# [Your instructions]
Nothing in the data should be altered when it is repeated in full.

# [Data section]
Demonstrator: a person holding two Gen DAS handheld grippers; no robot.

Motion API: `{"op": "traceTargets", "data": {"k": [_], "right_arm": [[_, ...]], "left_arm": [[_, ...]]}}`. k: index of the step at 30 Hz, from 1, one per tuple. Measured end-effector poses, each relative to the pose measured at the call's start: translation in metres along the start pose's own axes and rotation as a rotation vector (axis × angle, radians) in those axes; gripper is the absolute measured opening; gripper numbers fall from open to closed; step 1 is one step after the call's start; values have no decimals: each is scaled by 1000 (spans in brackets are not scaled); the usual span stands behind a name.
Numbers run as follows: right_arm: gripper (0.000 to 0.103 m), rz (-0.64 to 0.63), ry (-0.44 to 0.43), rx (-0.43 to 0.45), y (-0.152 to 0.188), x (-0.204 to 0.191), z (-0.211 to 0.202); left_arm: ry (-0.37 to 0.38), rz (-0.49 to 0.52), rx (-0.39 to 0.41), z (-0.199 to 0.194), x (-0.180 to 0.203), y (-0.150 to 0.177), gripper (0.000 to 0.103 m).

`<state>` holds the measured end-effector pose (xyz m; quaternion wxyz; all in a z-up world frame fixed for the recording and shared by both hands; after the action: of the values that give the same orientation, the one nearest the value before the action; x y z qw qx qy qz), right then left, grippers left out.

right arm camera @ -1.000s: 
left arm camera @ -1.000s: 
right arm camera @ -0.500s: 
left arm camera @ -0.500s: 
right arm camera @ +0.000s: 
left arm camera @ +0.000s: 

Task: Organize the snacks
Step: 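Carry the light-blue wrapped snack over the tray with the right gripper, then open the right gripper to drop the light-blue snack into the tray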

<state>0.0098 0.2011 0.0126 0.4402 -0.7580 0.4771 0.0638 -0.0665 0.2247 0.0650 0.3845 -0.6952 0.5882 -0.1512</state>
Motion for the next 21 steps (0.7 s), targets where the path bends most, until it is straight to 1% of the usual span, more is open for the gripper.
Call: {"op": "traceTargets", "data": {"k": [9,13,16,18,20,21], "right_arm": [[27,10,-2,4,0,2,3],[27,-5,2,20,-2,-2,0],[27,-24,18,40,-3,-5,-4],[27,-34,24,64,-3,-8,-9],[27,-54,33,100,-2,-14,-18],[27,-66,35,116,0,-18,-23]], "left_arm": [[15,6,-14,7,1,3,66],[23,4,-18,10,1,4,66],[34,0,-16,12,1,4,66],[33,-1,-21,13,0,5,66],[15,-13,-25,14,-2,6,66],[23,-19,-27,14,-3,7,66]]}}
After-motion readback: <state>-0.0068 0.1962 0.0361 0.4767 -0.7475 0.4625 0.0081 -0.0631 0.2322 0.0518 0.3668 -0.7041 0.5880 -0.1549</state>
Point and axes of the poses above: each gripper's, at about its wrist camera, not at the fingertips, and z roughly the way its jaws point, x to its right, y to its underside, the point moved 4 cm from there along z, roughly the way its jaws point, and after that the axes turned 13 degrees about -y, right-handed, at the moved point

# [Answer box]
Demonstrator: a person holding two Gen DAS handheld grippers; no robot.

Motion API: `{"op": "traceTargets", "data": {"k": [_], "right_arm": [[_, ...]], "left_arm": [[_, ...]]}}`. k: index of the step at 30 Hz, from 1, one per tuple. Measured end-effector poses, each relative to the pose measured at the call's start: translation in metres along the start pose's own axes and rotation as a rotation vector (axis × angle, radians) in those axes; gripper is the absolute measured opening; gripper numbers fall from open to closed; step 1 is one step after the call's start; values have no decimals: each is scaled by 1000 (spans in brackets are not scaled); the usual span stands behind a name.
Numbers run as follows: right_arm: gripper (0.000 to 0.103 m), rz (-0.64 to 0.63), ry (-0.44 to 0.43), rx (-0.43 to 0.45), y (-0.152 to 0.188), x (-0.204 to 0.191), z (-0.211 to 0.202); left_arm: ry (-0.37 to 0.38), rz (-0.49 to 0.52), rx (-0.39 to 0.41), z (-0.199 to 0.194), x (-0.180 to 0.203), y (-0.150 to 0.177), gripper (0.000 to 0.103 m).

`<state>` holds the measured end-effector pose (xyz m; quaternion wxyz; all in a z-up world frame fixed for the recording and shared by both hands; after the action: of the values that give the same orientation, the one nearest the value before the action; x y z qw qx qy qz), right then left, grippers left out.

right arm camera @ -1.000s: 
left arm camera @ -1.000s: 
right arm camera @ -0.500s: 
left arm camera @ -0.500s: 
right arm camera @ +0.000s: 
left arm camera @ +0.000s: 

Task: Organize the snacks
Step: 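Carry the light-blue wrapped snack over the tray with the right gripper, then open the right gripper to drop the light-blue snack into the tray
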
<state>0.0098 0.2011 0.0126 0.4402 -0.7580 0.4771 0.0638 -0.0665 0.2247 0.0650 0.3845 -0.6952 0.5882 -0.1512</state>
Motion for the next 21 steps (0.7 s), targets where the path bends most, until it is straight to 1% of the usual span, more is open for the gripper.
Call: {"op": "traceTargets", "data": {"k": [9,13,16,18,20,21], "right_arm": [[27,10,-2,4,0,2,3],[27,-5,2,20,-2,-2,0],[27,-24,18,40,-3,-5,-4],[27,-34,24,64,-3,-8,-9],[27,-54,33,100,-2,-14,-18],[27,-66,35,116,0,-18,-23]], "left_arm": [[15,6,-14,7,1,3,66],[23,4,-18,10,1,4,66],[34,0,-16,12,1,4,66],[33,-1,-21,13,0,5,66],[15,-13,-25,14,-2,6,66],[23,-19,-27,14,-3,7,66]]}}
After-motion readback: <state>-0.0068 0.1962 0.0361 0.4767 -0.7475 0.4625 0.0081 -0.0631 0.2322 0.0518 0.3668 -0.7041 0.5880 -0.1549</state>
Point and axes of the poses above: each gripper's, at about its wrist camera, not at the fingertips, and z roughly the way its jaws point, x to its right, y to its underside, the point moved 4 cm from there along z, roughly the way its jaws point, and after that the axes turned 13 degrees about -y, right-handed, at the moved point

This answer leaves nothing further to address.